_Work to be completed_
A word-for-word transcription of the listing is all that is needed.

= = = = =

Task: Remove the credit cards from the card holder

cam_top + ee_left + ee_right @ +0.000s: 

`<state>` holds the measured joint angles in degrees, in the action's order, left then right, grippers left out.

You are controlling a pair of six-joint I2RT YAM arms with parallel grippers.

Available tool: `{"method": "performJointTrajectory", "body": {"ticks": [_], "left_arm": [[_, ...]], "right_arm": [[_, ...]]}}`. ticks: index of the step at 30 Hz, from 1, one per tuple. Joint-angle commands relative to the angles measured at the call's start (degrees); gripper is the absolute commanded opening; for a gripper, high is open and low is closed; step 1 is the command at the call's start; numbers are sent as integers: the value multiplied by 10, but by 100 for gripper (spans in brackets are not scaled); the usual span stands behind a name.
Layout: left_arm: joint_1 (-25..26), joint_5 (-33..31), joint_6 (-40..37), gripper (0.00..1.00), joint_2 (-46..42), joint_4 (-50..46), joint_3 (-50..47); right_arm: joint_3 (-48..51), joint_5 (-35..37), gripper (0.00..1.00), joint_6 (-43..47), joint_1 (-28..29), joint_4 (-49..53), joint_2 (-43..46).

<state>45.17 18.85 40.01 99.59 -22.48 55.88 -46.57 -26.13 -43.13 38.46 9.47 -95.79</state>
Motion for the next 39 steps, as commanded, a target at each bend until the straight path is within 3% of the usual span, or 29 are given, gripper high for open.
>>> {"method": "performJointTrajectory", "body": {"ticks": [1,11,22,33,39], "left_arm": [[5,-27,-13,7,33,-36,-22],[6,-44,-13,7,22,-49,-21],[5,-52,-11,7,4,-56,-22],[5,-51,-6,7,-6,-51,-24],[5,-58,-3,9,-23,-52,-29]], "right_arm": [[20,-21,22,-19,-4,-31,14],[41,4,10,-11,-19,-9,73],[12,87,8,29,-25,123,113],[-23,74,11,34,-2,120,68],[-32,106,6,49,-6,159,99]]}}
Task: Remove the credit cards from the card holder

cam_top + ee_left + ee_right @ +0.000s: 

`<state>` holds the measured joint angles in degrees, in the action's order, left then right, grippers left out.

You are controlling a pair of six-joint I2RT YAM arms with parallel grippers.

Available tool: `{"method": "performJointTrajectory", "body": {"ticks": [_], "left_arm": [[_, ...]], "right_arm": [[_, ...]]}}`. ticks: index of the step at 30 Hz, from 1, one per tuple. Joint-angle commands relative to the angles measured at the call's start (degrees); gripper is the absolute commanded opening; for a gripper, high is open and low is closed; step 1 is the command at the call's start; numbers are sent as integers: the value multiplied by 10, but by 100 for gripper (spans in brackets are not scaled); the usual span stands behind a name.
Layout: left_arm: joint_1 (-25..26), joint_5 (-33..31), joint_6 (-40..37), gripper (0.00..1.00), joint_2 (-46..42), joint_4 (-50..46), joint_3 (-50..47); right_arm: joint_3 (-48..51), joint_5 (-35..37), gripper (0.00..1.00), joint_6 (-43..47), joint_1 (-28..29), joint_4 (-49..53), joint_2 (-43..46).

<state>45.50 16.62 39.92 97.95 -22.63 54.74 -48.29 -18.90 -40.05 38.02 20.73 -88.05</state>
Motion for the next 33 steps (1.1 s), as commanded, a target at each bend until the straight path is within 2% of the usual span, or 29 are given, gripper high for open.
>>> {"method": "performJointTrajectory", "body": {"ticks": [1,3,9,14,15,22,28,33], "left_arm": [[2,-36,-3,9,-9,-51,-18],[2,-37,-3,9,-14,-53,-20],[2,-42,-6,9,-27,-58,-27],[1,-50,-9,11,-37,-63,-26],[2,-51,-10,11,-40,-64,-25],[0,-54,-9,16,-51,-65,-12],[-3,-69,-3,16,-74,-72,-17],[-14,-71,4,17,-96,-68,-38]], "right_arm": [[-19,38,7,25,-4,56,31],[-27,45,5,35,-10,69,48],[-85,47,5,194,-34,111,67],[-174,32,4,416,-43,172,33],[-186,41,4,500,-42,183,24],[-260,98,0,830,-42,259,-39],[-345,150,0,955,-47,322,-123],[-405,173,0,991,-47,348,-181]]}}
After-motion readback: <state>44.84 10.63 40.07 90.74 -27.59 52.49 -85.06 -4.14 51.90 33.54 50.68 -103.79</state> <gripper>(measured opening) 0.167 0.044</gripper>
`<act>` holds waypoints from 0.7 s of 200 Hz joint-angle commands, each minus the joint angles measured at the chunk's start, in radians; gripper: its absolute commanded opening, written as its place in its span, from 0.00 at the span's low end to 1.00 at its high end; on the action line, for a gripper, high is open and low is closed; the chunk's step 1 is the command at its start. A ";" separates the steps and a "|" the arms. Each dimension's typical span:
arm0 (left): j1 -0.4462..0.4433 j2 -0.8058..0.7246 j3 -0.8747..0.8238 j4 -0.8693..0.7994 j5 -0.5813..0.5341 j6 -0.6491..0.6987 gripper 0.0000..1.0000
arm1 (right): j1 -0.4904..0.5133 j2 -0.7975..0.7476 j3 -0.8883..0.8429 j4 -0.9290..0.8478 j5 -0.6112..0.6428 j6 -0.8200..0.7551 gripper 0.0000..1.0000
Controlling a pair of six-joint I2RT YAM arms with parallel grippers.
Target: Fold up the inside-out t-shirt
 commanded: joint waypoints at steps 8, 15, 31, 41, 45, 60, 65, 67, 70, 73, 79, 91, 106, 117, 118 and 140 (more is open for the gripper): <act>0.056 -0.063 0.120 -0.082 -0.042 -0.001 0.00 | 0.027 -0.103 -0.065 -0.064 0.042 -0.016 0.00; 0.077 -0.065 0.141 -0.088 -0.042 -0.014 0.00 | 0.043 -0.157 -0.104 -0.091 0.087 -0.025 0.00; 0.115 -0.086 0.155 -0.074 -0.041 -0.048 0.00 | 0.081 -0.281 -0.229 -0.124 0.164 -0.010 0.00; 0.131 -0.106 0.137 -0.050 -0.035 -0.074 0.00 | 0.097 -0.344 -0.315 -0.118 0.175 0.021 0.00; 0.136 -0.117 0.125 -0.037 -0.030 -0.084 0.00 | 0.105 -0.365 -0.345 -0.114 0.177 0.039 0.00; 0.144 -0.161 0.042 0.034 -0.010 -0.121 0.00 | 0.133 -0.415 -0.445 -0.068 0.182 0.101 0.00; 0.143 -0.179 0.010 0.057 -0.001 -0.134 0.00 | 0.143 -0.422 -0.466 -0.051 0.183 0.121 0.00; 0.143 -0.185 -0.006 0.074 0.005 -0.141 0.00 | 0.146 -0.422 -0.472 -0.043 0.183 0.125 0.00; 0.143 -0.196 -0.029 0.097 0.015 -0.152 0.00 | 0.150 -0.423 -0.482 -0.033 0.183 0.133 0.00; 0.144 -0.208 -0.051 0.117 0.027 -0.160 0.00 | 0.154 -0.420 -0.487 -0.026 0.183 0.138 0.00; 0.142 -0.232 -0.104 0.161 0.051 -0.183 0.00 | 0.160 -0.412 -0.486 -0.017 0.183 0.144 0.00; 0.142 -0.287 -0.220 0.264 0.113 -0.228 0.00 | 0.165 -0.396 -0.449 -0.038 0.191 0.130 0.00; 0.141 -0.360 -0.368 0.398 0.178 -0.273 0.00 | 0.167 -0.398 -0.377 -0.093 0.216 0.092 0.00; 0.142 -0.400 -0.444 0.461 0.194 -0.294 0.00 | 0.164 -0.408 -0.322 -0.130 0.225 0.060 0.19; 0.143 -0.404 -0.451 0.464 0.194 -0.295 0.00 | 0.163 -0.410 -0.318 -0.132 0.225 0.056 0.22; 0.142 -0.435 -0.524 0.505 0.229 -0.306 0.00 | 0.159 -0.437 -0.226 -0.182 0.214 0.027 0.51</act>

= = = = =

_Response to the task_
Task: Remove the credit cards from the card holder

cam_top + ee_left + ee_right @ +0.000s: 

`<state>` holds the measured joint angles in degrees, in the action's order, left then right, grippers left out.

You are controlling a pair of six-joint I2RT YAM arms with parallel grippers.

Available tool: `{"method": "performJointTrajectory", "body": {"ticks": [_], "left_arm": [[_, ...]], "right_arm": [[_, ...]]}}`. ticks: index of the step at 30 Hz, from 1, one per tuple. Joint-angle commands relative to the angles measured at the call's start (degrees); gripper is the absolute commanded opening; for a gripper, high is open and low is closed; step 1 is the command at the call's start; numbers are sent as integers: the value multiplied by 10, but by 100 for gripper (spans in brackets are not scaled); the usual span stands behind a name.
Layout: left_arm: joint_1 (-25..26), joint_5 (-33..31), joint_6 (-40..37), gripper (0.00..1.00), joint_2 (-46..42), joint_4 (-50..46), joint_3 (-50..47); right_arm: joint_3 (-48..51), joint_5 (-35..37), gripper (0.00..1.00), joint_6 (-43..47), joint_1 (-28..29), joint_4 (-49..53), joint_2 (-43..46).

<state>45.17 18.85 40.01 99.59 -22.48 55.88 -46.57 -26.13 -43.13 38.46 9.47 -95.79</state>
Motion for the next 39 steps, as commanded, a target at each bend until the straight path is within 3% of the usual span, or 29 are given, gripper high for open.
>>> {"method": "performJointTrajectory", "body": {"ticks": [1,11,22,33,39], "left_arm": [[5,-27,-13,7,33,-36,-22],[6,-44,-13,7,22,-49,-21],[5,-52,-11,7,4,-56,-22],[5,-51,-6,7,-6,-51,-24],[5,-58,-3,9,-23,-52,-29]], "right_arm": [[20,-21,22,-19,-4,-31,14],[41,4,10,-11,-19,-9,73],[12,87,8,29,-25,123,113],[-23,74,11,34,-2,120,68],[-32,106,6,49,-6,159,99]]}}
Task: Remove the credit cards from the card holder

cam_top + ee_left + ee_right @ +0.000s: 

`<state>` holds the measured joint angles in degrees, in the action's order, left then right, grippers left out.

You are controlling a pair of six-joint I2RT YAM arms with parallel grippers.

Available tool: `{"method": "performJointTrajectory", "body": {"ticks": [_], "left_arm": [[_, ...]], "right_arm": [[_, ...]]}}`. ticks: index of the step at 30 Hz, from 1, one per tuple. Joint-angle commands relative to the angles measured at the call's start (degrees); gripper is the absolute commanded opening; for a gripper, high is open and low is closed; step 1 is the command at the call's start; numbers are sent as integers: the value multiplied by 10, but by 100 for gripper (spans in brackets are not scaled); the usual span stands behind a name.
Layout: left_arm: joint_1 (-25..26), joint_5 (-33..31), joint_6 (-40..37), gripper (0.00..1.00), joint_2 (-46..42), joint_4 (-50..46), joint_3 (-50..47); right_arm: joint_3 (-48..51), joint_5 (-35..37), gripper (0.00..1.00), joint_6 (-43..47), joint_1 (-28..29), joint_4 (-49..53), joint_2 (-43..46).

<state>45.50 16.62 39.92 97.95 -22.63 54.74 -48.29 -18.90 -40.05 38.02 20.73 -88.05</state>
Motion for the next 33 steps (1.1 s), as commanded, a target at each bend until the straight path is within 2% of the usual span, or 29 are given, gripper high for open.
>>> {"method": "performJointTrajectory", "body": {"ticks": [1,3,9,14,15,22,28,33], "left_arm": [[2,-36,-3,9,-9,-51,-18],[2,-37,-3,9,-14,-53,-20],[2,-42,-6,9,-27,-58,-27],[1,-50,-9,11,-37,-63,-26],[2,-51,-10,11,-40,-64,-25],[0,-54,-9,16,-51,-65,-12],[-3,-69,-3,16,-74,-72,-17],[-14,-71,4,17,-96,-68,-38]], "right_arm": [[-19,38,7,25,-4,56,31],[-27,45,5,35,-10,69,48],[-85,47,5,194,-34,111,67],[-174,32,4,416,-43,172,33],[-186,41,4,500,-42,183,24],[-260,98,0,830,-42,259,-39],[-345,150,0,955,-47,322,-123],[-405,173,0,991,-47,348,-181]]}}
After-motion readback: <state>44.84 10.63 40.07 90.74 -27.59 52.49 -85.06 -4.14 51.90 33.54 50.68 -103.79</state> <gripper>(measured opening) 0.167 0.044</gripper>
`<act>` holds waypoints from 0.7 s of 200 Hz joint-angle commands, each minus the joint angles measured at the chunk's start, in radians; gripper: its absolute commanded opening, written as its place in its span, from 0.00 at the span's low end to 1.00 at its high end; on the action line, for a gripper, high is open and low is closed; the chunk's step 1 is the command at its start. A ";" separates the steps and a "|" the arms. Each dimension's typical span:
arm0 (left): j1 -0.4462..0.4433 j2 -0.8058..0.7246 j3 -0.8747..0.8238 j4 -0.8693..0.7994 j5 -0.5813..0.5341 j6 -0.6491..0.6987 gripper 0.0000..1.0000
arm1 (right): j1 -0.4904..0.5133 j2 -0.7975..0.7476 j3 -0.8883..0.8429 j4 -0.9290..0.8478 j5 -0.6112..0.6428 j6 -0.8200..0.7551 gripper 0.0000..1.0000
Controlling a pair of six-joint I2RT YAM arms with parallel grippers.
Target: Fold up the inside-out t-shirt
 commanded: joint waypoints at steps 8, 15, 31, 41, 45, 60, 65, 67, 70, 73, 79, 91, 106, 117, 118 and 140 (more is open for the gripper): <act>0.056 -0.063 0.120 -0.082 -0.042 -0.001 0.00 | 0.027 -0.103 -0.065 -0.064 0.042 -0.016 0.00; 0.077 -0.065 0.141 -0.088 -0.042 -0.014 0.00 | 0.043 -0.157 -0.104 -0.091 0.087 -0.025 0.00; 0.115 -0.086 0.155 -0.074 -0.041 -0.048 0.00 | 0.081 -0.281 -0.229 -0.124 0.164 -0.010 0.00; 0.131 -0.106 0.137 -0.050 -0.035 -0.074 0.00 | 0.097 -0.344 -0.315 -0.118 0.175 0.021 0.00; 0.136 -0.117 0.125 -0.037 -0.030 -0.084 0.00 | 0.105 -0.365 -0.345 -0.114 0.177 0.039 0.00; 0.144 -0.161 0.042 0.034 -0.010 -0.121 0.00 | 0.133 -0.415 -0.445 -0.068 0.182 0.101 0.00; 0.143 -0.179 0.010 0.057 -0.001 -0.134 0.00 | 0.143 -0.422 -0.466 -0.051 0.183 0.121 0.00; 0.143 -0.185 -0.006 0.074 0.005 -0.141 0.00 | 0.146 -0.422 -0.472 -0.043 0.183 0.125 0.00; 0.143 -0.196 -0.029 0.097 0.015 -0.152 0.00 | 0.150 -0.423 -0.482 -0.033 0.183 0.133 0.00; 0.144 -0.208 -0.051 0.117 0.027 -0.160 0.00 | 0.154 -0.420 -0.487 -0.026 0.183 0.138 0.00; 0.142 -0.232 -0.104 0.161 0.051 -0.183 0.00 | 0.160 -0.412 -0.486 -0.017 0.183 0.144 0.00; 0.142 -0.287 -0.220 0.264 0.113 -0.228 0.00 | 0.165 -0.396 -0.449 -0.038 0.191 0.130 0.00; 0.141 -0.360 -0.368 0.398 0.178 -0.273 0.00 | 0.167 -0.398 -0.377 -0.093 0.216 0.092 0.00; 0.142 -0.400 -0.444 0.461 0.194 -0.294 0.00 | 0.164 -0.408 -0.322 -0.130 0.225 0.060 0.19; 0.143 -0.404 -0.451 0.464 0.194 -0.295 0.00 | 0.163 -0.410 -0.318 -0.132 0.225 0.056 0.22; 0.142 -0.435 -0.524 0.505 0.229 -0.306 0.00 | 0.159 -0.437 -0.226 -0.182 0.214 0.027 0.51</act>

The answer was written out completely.